La théorie du «grand remplacement» et ses fantasmes

By / Ekim Deger /

Actuellement en 2ème année de doctorat à l’École des Hautes Etudes des Sciences Sociales, en sociologie politique, Julie Lavialle-Prelois est rattachée au Centre Maurice Halbwachs, un laboratoire de recherche parisien. Voici un peu plus d’un an qu’elle consacre son travail à la circulation internationale du « grand remplacement », cette fameuse théorie complotiste popularisée par l’écrivain d’extrême droite Renaud Camus. Entretien.

La théorie du «grand remplacement» et ses fantasmes

Pouvez-vous nous présenter vos recherches et les raisons pour lesquelles vous travaillez autour de cette idéologie du grand remplacement ?
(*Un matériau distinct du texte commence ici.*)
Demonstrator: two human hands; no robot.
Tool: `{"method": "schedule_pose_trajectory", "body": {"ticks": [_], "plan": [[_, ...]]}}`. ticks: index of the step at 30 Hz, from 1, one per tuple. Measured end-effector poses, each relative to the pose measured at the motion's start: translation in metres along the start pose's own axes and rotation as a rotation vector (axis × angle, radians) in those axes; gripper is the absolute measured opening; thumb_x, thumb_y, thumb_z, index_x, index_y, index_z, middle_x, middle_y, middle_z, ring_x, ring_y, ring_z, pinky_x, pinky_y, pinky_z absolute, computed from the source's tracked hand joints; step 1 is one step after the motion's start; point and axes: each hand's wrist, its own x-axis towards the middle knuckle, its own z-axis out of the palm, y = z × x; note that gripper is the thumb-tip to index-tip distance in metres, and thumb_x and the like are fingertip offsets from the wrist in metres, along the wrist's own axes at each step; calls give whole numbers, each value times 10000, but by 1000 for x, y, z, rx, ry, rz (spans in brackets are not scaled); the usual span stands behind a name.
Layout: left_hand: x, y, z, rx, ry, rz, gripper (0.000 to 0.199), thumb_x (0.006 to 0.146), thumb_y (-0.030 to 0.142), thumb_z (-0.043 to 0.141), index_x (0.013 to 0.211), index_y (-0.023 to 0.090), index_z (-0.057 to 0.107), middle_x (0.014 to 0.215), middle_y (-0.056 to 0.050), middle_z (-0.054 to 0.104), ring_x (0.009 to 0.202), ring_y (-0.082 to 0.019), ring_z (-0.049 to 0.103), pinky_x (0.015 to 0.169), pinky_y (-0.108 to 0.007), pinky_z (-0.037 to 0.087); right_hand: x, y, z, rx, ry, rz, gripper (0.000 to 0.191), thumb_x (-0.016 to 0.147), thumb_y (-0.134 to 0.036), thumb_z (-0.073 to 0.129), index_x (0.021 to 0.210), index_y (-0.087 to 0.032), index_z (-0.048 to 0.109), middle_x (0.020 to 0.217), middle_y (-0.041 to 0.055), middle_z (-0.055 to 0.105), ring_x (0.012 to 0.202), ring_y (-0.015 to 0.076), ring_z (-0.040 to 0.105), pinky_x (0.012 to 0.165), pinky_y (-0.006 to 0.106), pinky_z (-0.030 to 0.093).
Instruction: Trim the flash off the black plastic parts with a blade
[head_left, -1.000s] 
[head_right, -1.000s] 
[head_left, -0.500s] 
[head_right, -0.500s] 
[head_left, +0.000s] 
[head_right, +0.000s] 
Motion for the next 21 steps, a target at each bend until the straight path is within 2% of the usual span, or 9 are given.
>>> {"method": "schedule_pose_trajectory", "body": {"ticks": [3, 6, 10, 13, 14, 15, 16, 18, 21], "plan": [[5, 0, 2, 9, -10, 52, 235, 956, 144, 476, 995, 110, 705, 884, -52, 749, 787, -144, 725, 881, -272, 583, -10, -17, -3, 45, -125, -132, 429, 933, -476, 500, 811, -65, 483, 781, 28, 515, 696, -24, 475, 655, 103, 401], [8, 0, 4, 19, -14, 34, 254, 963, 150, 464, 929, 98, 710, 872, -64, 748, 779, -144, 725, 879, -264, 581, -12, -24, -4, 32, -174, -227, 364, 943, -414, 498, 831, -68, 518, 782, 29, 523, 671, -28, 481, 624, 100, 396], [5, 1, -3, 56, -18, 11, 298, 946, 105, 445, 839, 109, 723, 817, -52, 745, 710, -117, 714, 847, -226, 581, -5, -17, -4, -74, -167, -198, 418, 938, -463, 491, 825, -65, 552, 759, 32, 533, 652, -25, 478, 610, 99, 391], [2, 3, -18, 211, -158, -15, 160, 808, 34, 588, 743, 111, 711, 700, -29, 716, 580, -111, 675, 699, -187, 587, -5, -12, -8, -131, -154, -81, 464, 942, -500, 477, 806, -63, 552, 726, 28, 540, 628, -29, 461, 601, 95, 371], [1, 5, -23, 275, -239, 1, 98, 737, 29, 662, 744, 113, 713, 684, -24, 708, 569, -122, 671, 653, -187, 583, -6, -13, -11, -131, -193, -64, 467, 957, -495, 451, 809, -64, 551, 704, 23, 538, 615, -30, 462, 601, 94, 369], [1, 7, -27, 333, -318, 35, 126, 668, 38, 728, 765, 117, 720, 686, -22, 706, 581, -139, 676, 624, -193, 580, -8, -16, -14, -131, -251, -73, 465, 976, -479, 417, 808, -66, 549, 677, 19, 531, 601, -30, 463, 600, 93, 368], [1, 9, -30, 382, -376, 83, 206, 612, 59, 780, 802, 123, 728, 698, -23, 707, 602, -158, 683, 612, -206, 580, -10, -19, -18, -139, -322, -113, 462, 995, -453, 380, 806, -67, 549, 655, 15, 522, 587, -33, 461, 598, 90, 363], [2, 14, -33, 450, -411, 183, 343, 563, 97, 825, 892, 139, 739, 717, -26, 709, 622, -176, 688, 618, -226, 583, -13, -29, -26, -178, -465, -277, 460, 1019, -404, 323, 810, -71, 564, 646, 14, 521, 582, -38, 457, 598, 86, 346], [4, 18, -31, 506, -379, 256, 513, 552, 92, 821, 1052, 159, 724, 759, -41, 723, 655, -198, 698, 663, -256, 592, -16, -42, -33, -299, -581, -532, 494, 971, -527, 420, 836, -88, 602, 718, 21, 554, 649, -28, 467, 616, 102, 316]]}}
Je me suis intéressée à ce sujet après avoir étudié la discrimination des musulmans en Birmanie, particulièrement celle des Rohingyas. En tant qu’étudiante française, mes interlocuteurs s’étonnaient : « pourquoi tu ne comprends pas que l’on puisse discriminer les musulmans ici alors que chez toi aussi ils essaient d’envahir ton pays ? ». Cela m’a vraiment interrogé et m’a amené à cette question : comment circule cette idéologie du « Grand remplacement » ? Le terme d’idéologie est relativement large. On pourrait le définir comme une grille de lecture, une façon de lire les faits, réels ou présumés, des perceptions, de les mettre en sens, de les colorer. L’idéologie du grand remplacement est donc une manière, pour les acteurs, de mettre en sens une réalité perçue selon des principes nationalistes, et in extenso particulièrement xénophobes. J’ai recours à cette étiquette du grand remplacement, étant donné qu’elle fait particulièrement écho dans le contexte français et que la formule a effectivement circulé internationalement, mais je m’intéresse plus largement à ces théories, qui arrivent dans des espaces politiques normalisés à partir des années 2010 et qui reprennent le motif narratif d’une invasion étrangère internationale orchestrée par des élites, de manière plus ou moins directe et plus ou moins incarnée. Par exemple, en même temps que Renaud Camus définit pour la première fois le « Grand remplacement » dans son Abécédaire de l’Innocence en 2010, Thilo Sarrazin publie en Allemagne un livre qui va faire beaucoup de bruit, et qui reprend exactement les mêmes motifs narratifs, Deutschland schafft sich ab (l’Allemagne disparaît). Une première question se pose ici : comment comprendre qu’un discours similaire émerge au même moment dans ces deux espaces socio-politiques ?

Julie Lavialle-Prelois

Quand vous parlez de « circulation internationale de la théorie du grand remplacement », à quoi faites vous précisément allusion ?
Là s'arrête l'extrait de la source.